### YOUR INSTRUCTIONS
Print out the data below in full and exactly, skipping the pictures.

/---

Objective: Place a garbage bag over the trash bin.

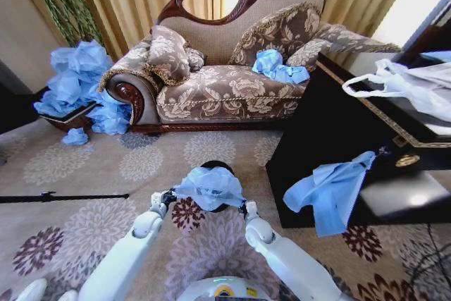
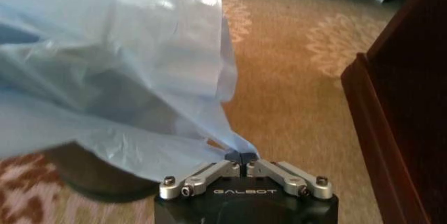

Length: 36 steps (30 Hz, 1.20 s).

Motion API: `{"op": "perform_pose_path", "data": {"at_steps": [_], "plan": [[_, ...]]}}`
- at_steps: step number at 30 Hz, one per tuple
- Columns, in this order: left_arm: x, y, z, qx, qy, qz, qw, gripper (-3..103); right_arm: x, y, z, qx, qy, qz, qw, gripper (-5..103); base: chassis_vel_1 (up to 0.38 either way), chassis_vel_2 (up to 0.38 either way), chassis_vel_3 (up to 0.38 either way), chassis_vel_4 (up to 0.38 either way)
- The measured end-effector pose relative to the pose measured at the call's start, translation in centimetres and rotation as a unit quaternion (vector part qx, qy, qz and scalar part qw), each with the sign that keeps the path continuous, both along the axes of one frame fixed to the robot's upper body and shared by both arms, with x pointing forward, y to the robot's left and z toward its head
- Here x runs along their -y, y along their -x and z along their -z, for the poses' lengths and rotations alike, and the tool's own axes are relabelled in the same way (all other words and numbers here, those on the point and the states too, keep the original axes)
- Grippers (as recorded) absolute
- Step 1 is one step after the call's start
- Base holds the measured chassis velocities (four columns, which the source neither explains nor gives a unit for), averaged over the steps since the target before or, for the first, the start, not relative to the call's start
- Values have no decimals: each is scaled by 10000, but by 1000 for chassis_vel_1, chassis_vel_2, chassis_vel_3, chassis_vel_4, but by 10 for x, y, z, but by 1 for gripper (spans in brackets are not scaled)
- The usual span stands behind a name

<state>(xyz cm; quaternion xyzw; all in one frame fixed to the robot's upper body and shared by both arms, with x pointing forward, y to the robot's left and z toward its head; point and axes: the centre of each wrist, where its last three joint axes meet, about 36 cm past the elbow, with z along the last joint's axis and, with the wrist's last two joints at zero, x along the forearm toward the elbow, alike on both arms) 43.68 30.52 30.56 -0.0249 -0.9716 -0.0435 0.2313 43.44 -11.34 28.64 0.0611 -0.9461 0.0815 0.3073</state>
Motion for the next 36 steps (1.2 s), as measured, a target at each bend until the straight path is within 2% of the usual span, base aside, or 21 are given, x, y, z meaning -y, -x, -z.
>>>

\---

### FINAL ANSWER
Objective: Place a garbage bag over the trash bin.


Length: 36 steps (30 Hz, 1.20 s).

Motion API: `{"op": "perform_pose_path", "data": {"at_steps": [_], "plan": [[_, ...]]}}`
- at_steps: step number at 30 Hz, one per tuple
- Columns, in this order: left_arm: x, y, z, qx, qy, qz, qw, gripper (-3..103); right_arm: x, y, z, qx, qy, qz, qw, gripper (-5..103); base: chassis_vel_1 (up to 0.38 either way), chassis_vel_2 (up to 0.38 either way), chassis_vel_3 (up to 0.38 either way), chassis_vel_4 (up to 0.38 either way)
- The measured end-effector pose relative to the pose measured at the call's start, translation in centimetres and rotation as a unit quaternion (vector part qx, qy, qz and scalar part qw), each with the sign that keeps the path continuous, both along the axes of one frame fixed to the robot's upper body and shared by both arms, with x pointing forward, y to the robot's left and z toward its head
- Here x runs along their -y, y along their -x and z along their -z, for the poses' lengths and rotations alike, and the tool's own axes are relabelled in the same way (all other words and numbers here, those on the point and the states too, keep the original axes)
- Grippers (as recorded) absolute
- Step 1 is one step after the call's start
- Base holds the measured chassis velocities (four columns, which the source neither explains nor gives a unit for), averaged over the steps since the target before or, for the first, the start, not relative to the call's start
- Values have no decimals: each is scaled by 10000, but by 1000 for chassis_vel_1, chassis_vel_2, chassis_vel_3, chassis_vel_4, but by 10 for x, y, z, but by 1 for gripper (spans in brackets are not scaled)
- The usual span stands behind a name

<state>(xyz cm; quaternion xyzw; all in one frame fixed to the robot's upper body and shared by both arms, with x pointing forward, y to the robot's left and z toward its head; point and axes: the centre of each wrist, where its last three joint axes meet, about 36 cm past the elbow, with z along the last joint's axis and, with the wrist's last two joints at zero, x along the forearm toward the elbow, alike on both arms) 43.68 30.52 30.56 -0.0249 -0.9716 -0.0435 0.2313 43.44 -11.34 28.64 0.0611 -0.9461 0.0815 0.3073</state>
Motion for the next 36 steps (1.2 s), as measured, a target at each bend until the straight path is within 2% of the usual span, base aside, or 21 are given, x, y, z meaning -y, -x, -z.
>>>

The answer requires nothing further.